Lipid Dip-Pen Nanolithography for Model Bio-Membrane Systems

用于模型生物膜系统的脂质浸笔纳米光刻

• 批准号: 49885419
• 负责人: Professor Dr. Harald Fuchs
• 金额: --
• 依托单位: Physikalisches Institut
• 依托单位国家: 德国
• 项目类别: Research Grants
• 财政年份: 2007
• 资助国家: 德国
• 起止时间: 2006-12-31 至 2010-12-31
• 项目状态: 已结题
• 来源: https://gepris.dfg.de/gepris/projekt/49885419?language=en
• 关键词: Lipid; Dip; Pen; Nanolithography; Model

The overall objective of this proposal is to merge top-down and bottom-up strategies to assemble nanoscale biomimetic lipid membranes relevant to immune transduction and cell adhesion. Specifically, we aim to develop tools for high throughput patterning of lipids on surfaces and to understand the fundamentals of lipid deposition and organization. Subsequently, we will use these capabilities to probe how geometrically-defined and chemically-tailored lipid structures affect cellular processes.There is growing evidence that the various properties of biological membranes strongly depend on both two- and three-dimensional heterogeneities (e.g. protein clustering, lipid rafts, and plasma membrane curvature). Furthermore, many cellular signaling processes respond to signaling agents at sub-cellular length scales. For studying spatially-resolved, supramolecular biological structure-function relationships, it is therefore increasingly important to interrogate these signaling events at the nanometer to micron length scales. We have previously developed Dip-Pen Nanolithography (DPN), a direct-write chemical deposition technique, capable of generating large-scale patterns with nanometer size features, and in the first three years of NSF-ICC funding, a toolkit for depositing lipids was developed. This lipid DPN (L-DPN) currently allows for the integration of two or more different membrane components on a surface with sub-cellular nanoscale spatial resolution and square centimeter per minute throughput. In addition, we have shown that L-DPN enables the investigation of cellular interactions with patterned surfaces that mimic biological structures.This proposal aims to exploit these biomimetic lipid patterns generated by L-DPN to examine two model cell signaling systems that are relevant to molecular biology and biochemistry: immunological mast cell activation by IgE; and cadherin-mediated epithelial cell adhesion. To fully enable these studies, additional multi-component lipid inks will be formulated and characterized according to deposition parameters and component distribution. The goals will be twofold: first, to answer specific fundamental questions related to cell-surface interactions; and second, to develop a new tool that will allow researchers to study these nanoscale interactions with high spatial control.

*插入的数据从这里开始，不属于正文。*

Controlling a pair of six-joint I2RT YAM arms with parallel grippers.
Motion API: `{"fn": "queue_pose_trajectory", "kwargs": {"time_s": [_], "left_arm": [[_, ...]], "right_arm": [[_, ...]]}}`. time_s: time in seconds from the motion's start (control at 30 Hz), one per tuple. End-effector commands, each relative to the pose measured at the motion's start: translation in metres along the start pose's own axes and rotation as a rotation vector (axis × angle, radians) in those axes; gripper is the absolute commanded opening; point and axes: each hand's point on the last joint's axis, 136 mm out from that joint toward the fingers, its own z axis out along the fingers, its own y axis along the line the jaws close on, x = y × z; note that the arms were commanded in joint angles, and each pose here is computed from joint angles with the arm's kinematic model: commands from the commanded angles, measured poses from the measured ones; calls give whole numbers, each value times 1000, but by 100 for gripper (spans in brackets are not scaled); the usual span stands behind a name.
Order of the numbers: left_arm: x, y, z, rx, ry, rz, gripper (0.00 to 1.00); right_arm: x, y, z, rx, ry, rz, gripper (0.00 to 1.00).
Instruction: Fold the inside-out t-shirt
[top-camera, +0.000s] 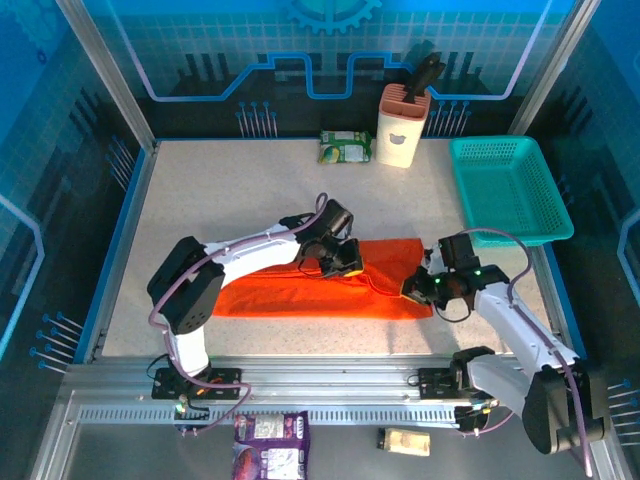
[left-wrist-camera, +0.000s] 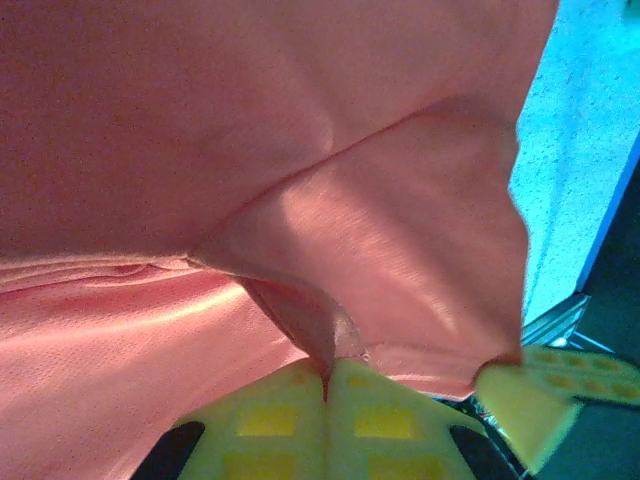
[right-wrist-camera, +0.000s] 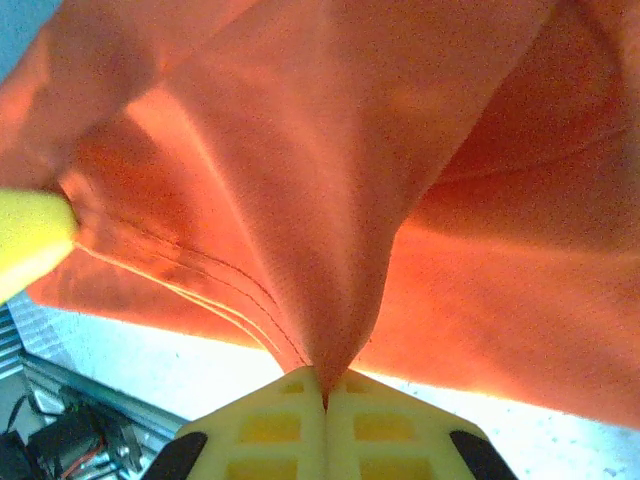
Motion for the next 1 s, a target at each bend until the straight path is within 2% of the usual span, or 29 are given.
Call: {"fn": "queue_pose_trajectory", "kwargs": {"time_s": [0.0, 0.33, 0.4, 0.47, 0.6, 0.8, 0.97], "left_arm": [[1, 5, -8, -13, -5, 2, 3], [17, 28, 17, -31, 95, -32, 6], [22, 30, 19, -24, 115, -36, 9], [27, 33, 17, -16, 133, -40, 15], [36, 27, 4, 30, 138, -24, 23], [35, 23, -20, 40, 103, 12, 27], [10, 54, -38, -20, 30, -23, 25]], "right_arm": [[14, 2, -3, 40, 26, 29, 0], [35, -22, 16, 105, 60, 57, 0], [36, -28, 20, 123, 68, 61, 5], [37, -28, 20, 129, 79, 63, 16], [29, -23, 8, 152, 41, 37, 31], [9, -12, -10, 153, -12, 0, 36], [-10, 10, -3, 81, -1, -44, 37]]}}
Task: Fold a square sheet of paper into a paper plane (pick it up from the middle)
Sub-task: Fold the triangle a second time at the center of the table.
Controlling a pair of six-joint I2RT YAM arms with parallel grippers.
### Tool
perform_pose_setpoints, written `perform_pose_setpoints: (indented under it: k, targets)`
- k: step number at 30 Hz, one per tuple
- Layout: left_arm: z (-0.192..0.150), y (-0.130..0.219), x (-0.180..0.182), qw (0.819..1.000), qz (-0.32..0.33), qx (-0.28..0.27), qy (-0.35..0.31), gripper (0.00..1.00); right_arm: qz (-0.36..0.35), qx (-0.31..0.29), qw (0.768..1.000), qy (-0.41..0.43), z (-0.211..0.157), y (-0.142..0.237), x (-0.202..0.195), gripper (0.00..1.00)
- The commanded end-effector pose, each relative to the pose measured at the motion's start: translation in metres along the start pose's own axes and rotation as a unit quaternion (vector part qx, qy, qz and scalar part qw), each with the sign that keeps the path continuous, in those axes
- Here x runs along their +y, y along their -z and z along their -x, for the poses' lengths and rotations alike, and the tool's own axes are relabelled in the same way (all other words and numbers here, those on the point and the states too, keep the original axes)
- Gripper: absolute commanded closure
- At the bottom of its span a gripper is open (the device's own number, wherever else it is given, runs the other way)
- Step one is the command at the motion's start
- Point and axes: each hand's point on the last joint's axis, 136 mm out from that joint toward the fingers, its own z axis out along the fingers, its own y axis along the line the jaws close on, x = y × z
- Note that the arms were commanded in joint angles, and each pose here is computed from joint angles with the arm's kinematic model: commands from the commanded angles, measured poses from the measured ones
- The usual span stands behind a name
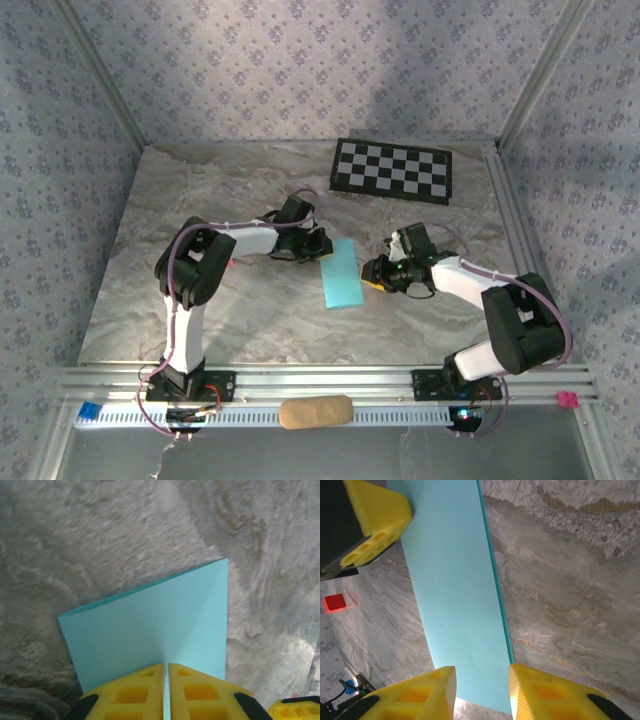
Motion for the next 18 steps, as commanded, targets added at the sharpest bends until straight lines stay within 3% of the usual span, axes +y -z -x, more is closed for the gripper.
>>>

该提案的总体目标是合并自上而下和自下而上的策略来组装与免疫转导和细胞粘附相关的纳米级仿生脂质膜。具体来说，我们的目标是开发用于表面脂质高通量图案化的工具，并了解脂质沉积和组织的基本原理。随后，我们将利用这些功能来探究几何定义和化学定制的脂质结构如何影响细胞过程。越来越多的证据表明，生物膜的各种特性强烈依赖于二维和三维异质性（例如蛋白质聚类、脂筏和质膜曲率）。此外，许多细胞信号传导过程对亚细胞长度尺度的信号传导剂作出反应。因此，为了研究空间分辨的超分子生物结构-功能关系，在纳米到微米长度尺度上探究这些信号事件变得越来越重要。我们之前开发了浸笔纳米光刻 (DPN)，这是一种直写化学沉积技术，能够生成具有纳米尺寸特征的大规模图案，并且在 NSF-ICC 资助的前三年中，开发了用于沉积脂质的工具包。发达。这种脂质 DPN (L-DPN) 目前允许在表面上整合两种或多种不同的膜成分，具有亚细胞纳米级空间分辨率和每分钟平方厘米的吞吐量。此外，我们还表明，L-DPN 能够研究细胞与模仿生物结构的图案表面的相互作用。该提案旨在利用 L-DPN 生成的这些仿生脂质图案来检查与分子相关的两种模型细胞信号系统。生物学和生物化学：IgE 激活免疫肥大细胞；和钙粘蛋白介导的上皮细胞粘附。为了充分实现这些研究，将根据沉积参数和成分分布配制和表征额外的多成分脂质墨水。目标有两个：首先，回答与细胞表面相互作用相关的具体基本问题；其次，开发一种新工具，使研究人员能够研究这些具有高空间控制的纳米级相互作用。